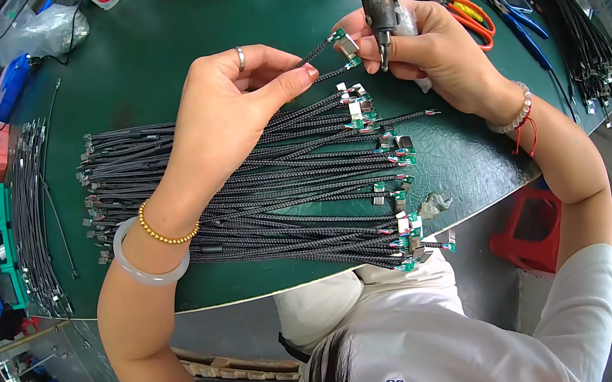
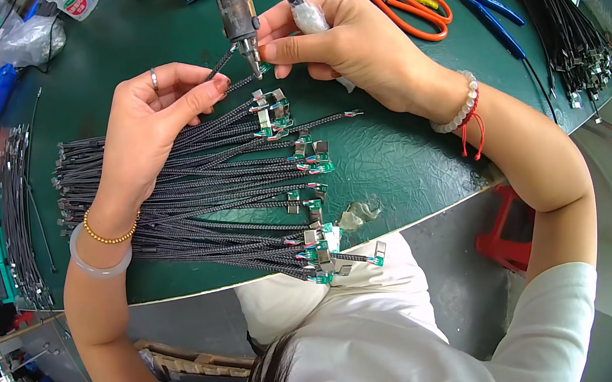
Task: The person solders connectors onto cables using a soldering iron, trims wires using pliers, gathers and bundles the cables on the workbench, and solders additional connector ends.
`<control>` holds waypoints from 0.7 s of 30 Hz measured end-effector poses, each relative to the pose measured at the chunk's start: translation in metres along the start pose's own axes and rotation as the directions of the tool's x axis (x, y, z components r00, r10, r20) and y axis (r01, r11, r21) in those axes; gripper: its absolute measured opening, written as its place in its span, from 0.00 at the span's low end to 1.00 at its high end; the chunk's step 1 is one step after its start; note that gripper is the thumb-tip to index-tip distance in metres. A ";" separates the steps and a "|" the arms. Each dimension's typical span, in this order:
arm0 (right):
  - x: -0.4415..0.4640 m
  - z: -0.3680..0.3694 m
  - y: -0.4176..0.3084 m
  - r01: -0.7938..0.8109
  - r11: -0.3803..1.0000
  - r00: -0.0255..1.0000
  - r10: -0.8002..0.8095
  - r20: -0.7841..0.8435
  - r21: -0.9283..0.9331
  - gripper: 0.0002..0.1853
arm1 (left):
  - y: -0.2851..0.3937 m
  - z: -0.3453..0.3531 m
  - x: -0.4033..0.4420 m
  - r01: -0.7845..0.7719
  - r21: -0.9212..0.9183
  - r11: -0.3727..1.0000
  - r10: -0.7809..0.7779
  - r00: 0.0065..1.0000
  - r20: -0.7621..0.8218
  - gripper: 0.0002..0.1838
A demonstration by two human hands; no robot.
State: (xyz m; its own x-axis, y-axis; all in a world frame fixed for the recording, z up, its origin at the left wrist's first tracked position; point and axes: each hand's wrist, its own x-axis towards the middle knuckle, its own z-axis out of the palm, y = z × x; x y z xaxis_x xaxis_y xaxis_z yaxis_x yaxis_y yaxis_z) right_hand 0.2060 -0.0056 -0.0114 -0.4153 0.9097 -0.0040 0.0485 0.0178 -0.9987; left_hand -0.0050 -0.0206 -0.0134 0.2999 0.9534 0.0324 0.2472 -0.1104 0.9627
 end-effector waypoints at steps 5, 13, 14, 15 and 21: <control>-0.001 0.001 0.000 0.010 1.000 1.000 -0.010 -0.006 -0.011 0.11 | 0.001 0.002 -0.002 -0.014 -0.017 1.000 0.013 0.998 -0.058 0.09; -0.001 -0.004 0.002 -0.020 1.000 0.998 0.019 0.060 0.022 0.11 | 0.001 0.001 -0.001 -0.036 0.022 0.999 0.038 0.998 -0.057 0.08; -0.001 -0.004 0.003 -0.014 0.999 0.998 0.012 0.057 0.032 0.12 | 0.002 0.000 -0.001 0.003 0.070 0.998 -0.001 1.000 -0.031 0.08; -0.001 -0.003 0.003 -0.008 0.999 0.998 0.005 0.055 0.042 0.13 | 0.002 0.000 -0.001 0.004 0.070 0.998 -0.001 0.999 -0.033 0.08; -0.001 -0.003 0.003 -0.026 0.997 0.998 0.030 0.060 -0.066 0.14 | 0.000 0.000 -0.001 -0.001 0.077 0.997 0.003 1.000 -0.021 0.08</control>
State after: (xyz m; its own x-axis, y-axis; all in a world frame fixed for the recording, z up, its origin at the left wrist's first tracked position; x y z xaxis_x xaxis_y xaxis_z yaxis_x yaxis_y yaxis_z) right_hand 0.2093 -0.0048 -0.0140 -0.4676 0.8832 -0.0366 0.1189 0.0219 -0.9927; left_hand -0.0053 -0.0214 -0.0132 0.2809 0.9589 0.0410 0.3174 -0.1331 0.9389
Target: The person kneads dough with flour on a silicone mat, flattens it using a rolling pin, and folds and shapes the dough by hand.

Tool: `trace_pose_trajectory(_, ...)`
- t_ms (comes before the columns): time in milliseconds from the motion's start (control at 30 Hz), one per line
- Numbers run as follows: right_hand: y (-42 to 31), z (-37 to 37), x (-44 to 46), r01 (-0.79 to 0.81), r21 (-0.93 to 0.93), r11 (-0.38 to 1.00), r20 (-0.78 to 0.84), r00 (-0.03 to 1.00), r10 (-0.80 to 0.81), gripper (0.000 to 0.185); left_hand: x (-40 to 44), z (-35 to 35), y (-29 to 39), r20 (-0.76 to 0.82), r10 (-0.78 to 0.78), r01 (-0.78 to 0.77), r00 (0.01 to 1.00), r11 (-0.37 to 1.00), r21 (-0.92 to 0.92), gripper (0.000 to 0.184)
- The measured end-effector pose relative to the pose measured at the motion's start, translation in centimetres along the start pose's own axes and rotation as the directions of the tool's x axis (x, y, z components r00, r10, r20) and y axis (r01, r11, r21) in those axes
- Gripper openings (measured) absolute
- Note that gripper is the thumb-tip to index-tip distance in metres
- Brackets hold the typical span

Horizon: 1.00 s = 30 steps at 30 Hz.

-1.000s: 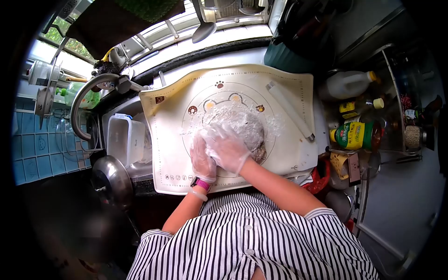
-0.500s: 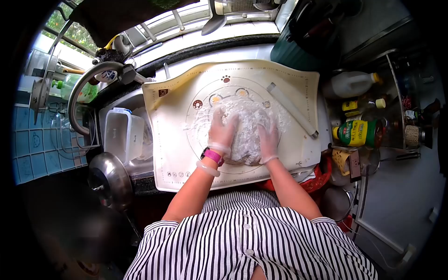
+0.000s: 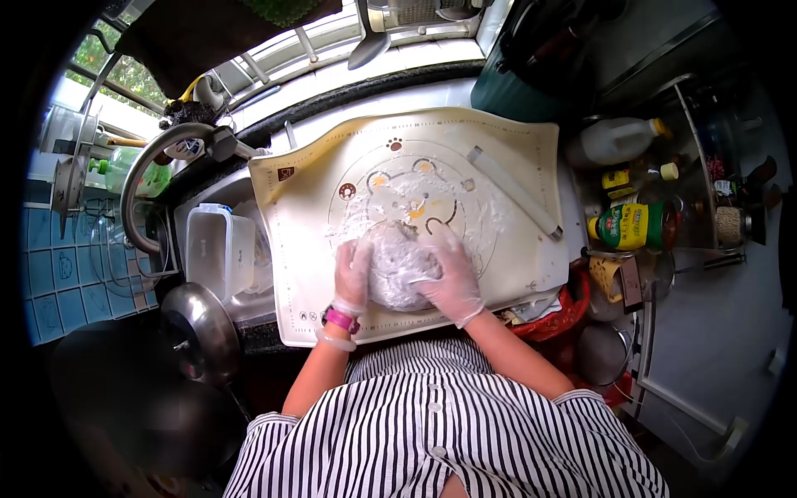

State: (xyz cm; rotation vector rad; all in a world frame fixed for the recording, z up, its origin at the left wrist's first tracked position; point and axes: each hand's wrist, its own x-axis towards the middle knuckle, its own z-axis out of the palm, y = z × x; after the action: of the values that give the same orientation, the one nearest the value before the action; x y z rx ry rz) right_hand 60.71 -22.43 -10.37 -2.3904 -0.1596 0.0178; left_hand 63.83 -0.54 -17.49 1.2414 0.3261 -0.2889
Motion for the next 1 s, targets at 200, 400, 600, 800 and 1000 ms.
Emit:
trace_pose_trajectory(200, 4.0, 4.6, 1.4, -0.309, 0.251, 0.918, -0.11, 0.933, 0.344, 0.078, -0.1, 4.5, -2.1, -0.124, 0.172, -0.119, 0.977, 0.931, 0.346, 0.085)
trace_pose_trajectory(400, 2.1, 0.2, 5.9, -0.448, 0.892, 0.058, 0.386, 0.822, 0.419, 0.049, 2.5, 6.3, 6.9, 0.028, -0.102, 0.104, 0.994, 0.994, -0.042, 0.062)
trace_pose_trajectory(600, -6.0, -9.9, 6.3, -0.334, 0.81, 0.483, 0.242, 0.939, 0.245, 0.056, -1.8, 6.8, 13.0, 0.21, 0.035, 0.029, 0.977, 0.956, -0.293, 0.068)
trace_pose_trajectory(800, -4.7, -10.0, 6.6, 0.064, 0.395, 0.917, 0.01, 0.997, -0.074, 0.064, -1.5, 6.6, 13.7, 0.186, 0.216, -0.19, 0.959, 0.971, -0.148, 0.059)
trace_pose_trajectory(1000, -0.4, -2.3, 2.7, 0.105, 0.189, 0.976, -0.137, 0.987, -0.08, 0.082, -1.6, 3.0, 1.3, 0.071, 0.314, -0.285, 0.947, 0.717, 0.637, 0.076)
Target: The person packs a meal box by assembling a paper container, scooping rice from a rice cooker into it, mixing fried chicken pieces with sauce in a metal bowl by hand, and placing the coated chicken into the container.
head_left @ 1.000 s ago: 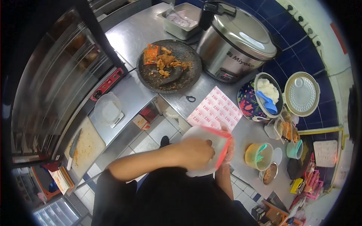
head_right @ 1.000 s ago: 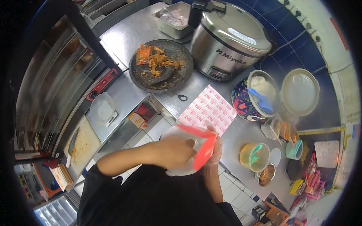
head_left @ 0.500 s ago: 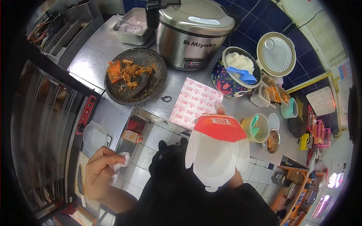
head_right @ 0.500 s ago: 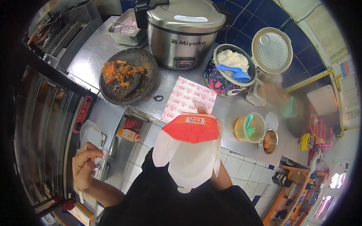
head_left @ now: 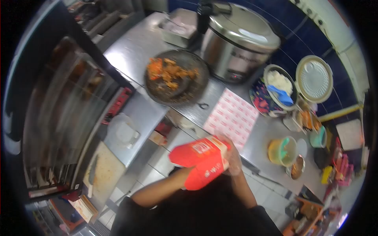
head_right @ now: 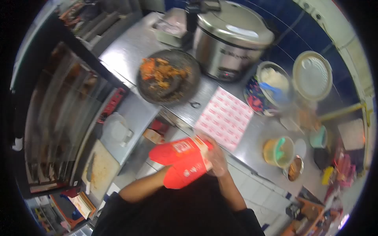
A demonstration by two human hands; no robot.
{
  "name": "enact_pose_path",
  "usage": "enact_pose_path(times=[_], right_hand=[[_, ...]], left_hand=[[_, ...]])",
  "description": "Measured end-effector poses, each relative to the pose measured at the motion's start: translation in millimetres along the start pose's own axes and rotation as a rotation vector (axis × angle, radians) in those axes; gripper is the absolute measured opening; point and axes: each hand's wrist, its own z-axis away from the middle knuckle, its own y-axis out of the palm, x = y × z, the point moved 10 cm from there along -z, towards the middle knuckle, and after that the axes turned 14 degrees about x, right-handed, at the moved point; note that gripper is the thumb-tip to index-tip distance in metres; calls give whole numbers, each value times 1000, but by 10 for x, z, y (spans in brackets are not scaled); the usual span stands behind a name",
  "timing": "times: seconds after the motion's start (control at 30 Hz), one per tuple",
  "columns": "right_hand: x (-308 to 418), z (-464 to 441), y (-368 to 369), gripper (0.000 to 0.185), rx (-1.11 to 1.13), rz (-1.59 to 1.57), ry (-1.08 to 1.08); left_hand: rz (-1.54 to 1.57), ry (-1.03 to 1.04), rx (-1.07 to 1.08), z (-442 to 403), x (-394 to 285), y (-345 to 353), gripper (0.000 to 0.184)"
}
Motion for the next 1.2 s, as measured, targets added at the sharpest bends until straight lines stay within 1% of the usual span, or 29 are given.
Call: enact_pose_path(times=[0.03, 0.1, 0.17, 0.27, 0.37, 0.4, 0.43, 0.5, 0.6, 0.7, 0.8, 0.9, 0.93, 0.97, 1.07, 1.1, 1.13, 1.17, 1.2], right_hand=[[21, 2, 44, 78, 18, 8, -18], [0, 36, 30, 74, 33, 148, -2], [-28, 51, 29, 69, 16, 96, -5], [45, 46, -7, 68, 29, 230, 34], [77, 38, 6, 66, 81, 262, 53], [31, 56, -16, 64, 98, 189, 71], [39, 44, -11, 64, 118, 195, 74], [134, 42, 15, 65, 152, 211, 90], [189, 95, -69, 63, 165, 283, 54], [135, 154, -233, 61, 125, 227, 7], [57, 94, -323, 59, 106, 137, 24], [368, -90, -22, 59, 311, 502, -84], [129, -6, -170, 60, 254, 292, 23], [-59, 70, -305, 61, 209, 158, 76], [147, 107, -339, 66, 181, -7, 49], [247, 83, -351, 68, 174, -38, 32], [288, 32, -386, 67, 163, -152, -34], [269, 15, -501, 66, 151, -261, -115], [-43, 74, -798, 62, 81, -533, -119]], left_hand=[[-6, 2, 21, 0, 34, 104, 57], [-3, -7, 51, 12, 92, 274, 56], [10, -12, 80, 17, 152, 404, 55], [31, -26, 116, 30, 220, 579, 54], [61, -36, 147, 50, 282, 729, 53], [73, -37, 155, 52, 297, 771, 53], [85, -40, 168, 66, 302, 817, 53], [116, -31, 193, 107, 304, 863, 52], [172, -17, 210, 222, 342, 815, 51], [210, -22, 197, 326, 421, 664, 50], [194, -46, 164, 236, 456, 688, 49], [162, -37, 149, 97, 398, 797, 47], [163, -15, 162, 69, 350, 812, 47], [167, 21, 177, 57, 293, 786, 47], [249, 273, 278, 101, -172, 370, 46], [334, 308, 325, 167, -356, 131, 45], [415, 318, 355, 244, -506, -125, 45], [477, 195, 433, 361, -623, -347, 46], [510, 361, 248, 525, -810, -724, 46]])
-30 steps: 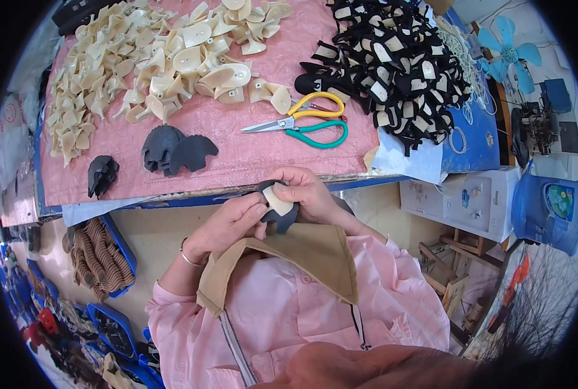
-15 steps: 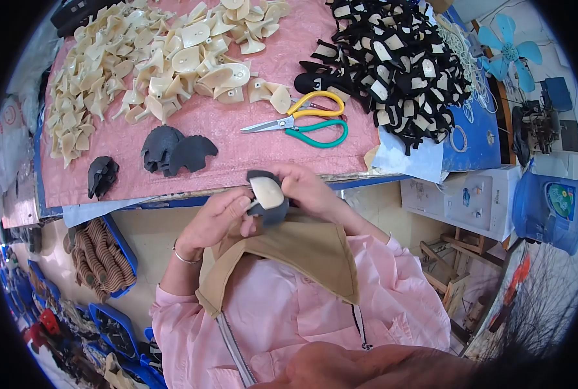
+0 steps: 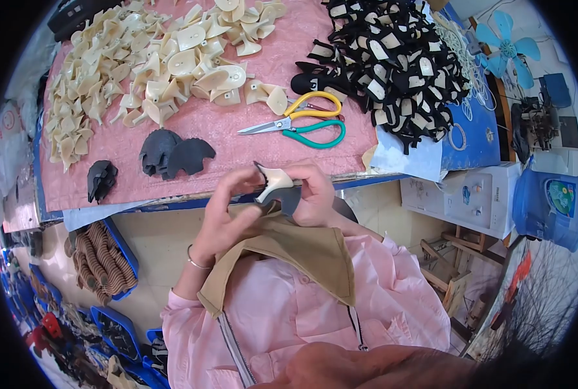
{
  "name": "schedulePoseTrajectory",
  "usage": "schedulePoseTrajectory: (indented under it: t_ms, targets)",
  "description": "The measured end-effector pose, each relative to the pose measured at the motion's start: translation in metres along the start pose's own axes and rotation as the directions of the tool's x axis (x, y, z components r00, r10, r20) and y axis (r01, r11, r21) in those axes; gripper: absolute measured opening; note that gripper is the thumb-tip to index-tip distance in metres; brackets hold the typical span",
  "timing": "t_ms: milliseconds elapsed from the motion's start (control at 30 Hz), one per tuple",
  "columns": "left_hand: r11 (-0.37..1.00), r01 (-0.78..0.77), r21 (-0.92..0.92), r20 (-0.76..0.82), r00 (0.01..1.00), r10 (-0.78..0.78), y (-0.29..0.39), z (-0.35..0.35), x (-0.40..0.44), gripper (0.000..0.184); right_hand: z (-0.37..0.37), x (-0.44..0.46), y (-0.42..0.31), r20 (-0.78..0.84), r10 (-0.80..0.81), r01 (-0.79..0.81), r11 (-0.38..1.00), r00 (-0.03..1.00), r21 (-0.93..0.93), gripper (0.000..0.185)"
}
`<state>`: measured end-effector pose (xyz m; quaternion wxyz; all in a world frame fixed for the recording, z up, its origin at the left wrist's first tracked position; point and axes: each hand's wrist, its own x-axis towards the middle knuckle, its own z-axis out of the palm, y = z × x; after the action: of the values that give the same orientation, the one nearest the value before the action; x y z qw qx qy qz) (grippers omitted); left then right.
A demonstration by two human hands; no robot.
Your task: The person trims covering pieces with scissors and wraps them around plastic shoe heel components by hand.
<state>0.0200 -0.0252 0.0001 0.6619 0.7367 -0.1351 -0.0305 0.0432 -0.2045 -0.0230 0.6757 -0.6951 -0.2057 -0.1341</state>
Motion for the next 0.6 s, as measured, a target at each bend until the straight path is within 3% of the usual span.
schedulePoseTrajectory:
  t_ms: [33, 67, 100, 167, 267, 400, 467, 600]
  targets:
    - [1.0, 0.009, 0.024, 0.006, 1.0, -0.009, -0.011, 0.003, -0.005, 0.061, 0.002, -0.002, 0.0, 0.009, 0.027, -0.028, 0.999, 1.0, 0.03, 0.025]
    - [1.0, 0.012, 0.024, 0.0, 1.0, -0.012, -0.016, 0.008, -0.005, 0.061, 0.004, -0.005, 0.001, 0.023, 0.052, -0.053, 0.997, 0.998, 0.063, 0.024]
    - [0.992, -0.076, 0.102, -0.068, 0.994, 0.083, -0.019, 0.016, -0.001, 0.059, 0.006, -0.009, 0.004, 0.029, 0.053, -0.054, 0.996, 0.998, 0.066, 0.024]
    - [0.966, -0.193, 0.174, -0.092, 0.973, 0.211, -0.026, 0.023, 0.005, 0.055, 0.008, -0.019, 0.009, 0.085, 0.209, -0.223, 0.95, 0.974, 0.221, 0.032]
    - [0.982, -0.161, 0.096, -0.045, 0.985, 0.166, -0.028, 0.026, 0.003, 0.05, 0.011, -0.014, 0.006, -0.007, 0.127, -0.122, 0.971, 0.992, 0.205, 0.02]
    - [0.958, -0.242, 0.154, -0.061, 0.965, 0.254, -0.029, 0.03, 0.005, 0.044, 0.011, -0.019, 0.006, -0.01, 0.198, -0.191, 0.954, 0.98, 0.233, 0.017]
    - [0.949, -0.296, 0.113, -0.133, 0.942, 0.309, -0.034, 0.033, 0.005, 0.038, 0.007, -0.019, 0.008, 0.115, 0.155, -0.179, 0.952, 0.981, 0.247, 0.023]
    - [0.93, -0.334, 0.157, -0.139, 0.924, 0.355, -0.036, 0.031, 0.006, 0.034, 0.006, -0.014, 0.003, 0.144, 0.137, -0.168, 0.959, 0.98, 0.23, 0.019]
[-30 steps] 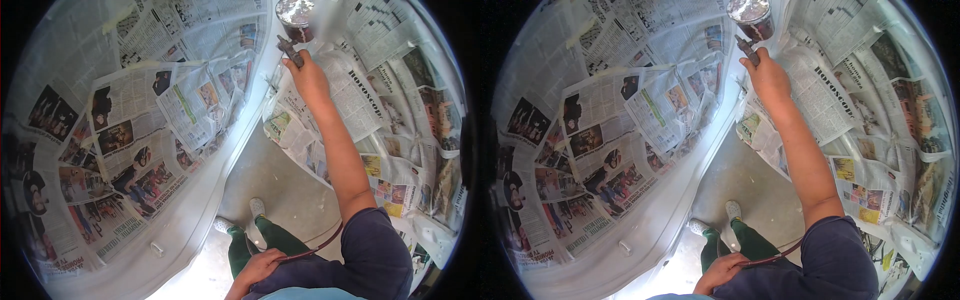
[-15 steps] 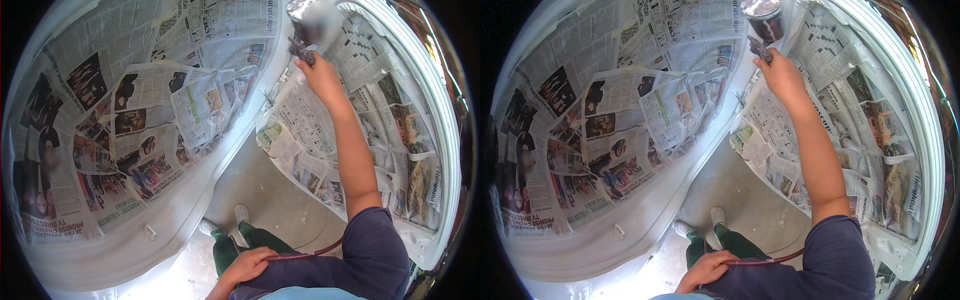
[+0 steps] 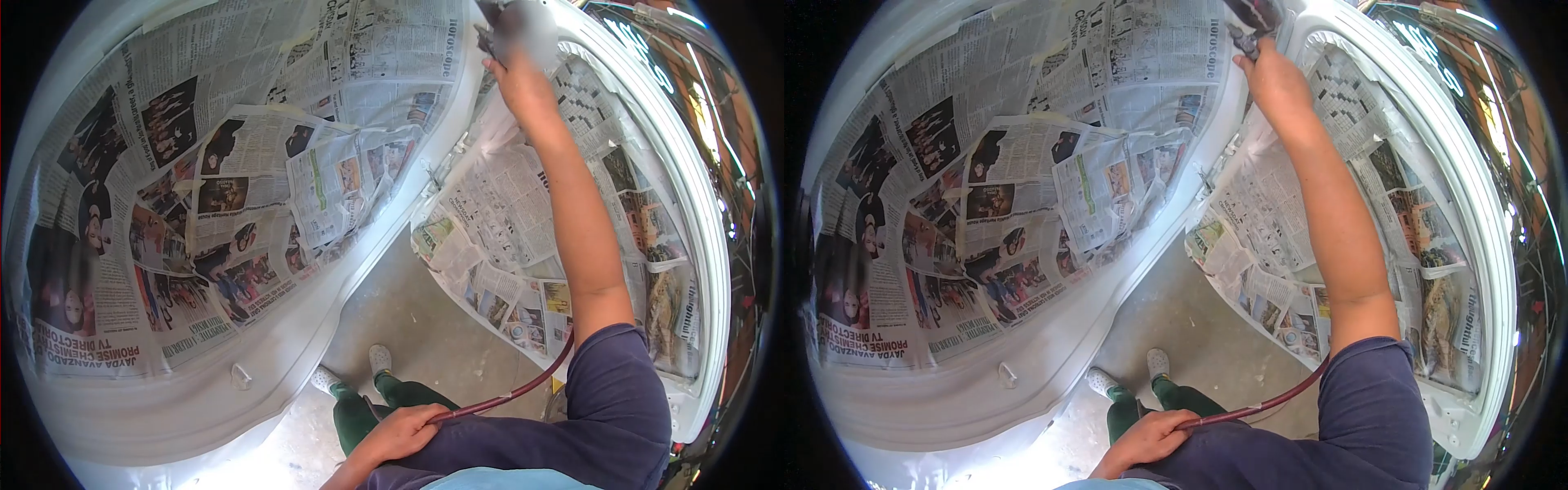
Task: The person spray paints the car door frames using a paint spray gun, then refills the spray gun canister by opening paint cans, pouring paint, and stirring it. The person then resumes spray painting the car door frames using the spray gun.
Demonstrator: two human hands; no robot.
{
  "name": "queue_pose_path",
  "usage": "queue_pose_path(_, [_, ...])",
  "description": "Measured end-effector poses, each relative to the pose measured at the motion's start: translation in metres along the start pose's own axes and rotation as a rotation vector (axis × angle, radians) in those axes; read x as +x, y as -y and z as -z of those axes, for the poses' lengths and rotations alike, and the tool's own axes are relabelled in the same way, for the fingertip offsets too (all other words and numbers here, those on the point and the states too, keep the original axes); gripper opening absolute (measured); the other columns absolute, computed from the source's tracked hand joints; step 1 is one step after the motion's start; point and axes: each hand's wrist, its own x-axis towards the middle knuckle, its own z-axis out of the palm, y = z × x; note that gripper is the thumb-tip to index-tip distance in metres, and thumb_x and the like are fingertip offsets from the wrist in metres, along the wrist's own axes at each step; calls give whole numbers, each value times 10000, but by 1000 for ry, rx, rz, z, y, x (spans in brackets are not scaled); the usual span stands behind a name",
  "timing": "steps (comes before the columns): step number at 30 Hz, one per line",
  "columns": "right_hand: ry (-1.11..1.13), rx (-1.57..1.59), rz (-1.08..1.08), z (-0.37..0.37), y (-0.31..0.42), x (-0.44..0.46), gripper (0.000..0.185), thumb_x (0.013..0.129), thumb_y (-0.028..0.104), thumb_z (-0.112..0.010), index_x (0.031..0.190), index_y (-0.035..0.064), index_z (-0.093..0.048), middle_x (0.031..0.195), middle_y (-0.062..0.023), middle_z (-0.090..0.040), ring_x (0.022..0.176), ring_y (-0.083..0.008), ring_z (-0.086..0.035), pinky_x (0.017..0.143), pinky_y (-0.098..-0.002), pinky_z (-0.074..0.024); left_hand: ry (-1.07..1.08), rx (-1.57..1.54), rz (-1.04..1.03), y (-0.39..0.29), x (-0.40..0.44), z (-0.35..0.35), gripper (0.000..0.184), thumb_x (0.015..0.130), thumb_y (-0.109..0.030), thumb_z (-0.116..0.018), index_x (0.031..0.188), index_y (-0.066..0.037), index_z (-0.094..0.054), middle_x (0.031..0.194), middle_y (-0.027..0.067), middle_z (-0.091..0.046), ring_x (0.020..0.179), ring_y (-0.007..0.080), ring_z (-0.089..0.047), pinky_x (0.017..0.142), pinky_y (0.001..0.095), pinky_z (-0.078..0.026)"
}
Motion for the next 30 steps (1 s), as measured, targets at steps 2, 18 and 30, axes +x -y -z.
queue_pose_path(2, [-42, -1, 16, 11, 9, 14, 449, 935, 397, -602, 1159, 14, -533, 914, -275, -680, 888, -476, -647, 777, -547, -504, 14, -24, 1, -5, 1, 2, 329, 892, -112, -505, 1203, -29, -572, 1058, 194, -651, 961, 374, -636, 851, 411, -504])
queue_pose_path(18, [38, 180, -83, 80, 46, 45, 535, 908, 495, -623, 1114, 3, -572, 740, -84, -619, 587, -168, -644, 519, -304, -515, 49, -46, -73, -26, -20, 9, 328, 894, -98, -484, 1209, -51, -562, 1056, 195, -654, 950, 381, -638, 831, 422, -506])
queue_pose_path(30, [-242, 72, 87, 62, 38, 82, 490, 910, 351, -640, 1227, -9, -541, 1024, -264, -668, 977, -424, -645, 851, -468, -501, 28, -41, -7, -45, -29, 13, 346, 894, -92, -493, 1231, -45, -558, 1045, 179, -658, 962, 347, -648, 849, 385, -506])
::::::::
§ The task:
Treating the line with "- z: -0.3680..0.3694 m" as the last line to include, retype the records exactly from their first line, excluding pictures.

§ Exercise response:
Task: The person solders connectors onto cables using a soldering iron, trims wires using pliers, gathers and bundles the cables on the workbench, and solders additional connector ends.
`<control>` holds waypoints from 0.7 s of 30 Hz measured end-effector poses, each relative to the pose measured at the chunk's start: translation in metres along the start pose's own axes and rotation as the directions of the tool's x axis (x, y, z components r00, r10, r20) and y axis (r01, r11, r21) in those axes; gripper: its absolute measured opening, written as its place in its span, from 0.00 at the span's low end to 1.00 at its high end; the chunk's step 1 is one step after its start; note that gripper is the thumb-tip to index-tip distance in metres. A ";" separates the steps and a "|" the arms. Each dimension's typical span, in this order:
arm0 (right):
  - x: -0.4415..0.4640 m
  - z: -0.3680..0.3694 m

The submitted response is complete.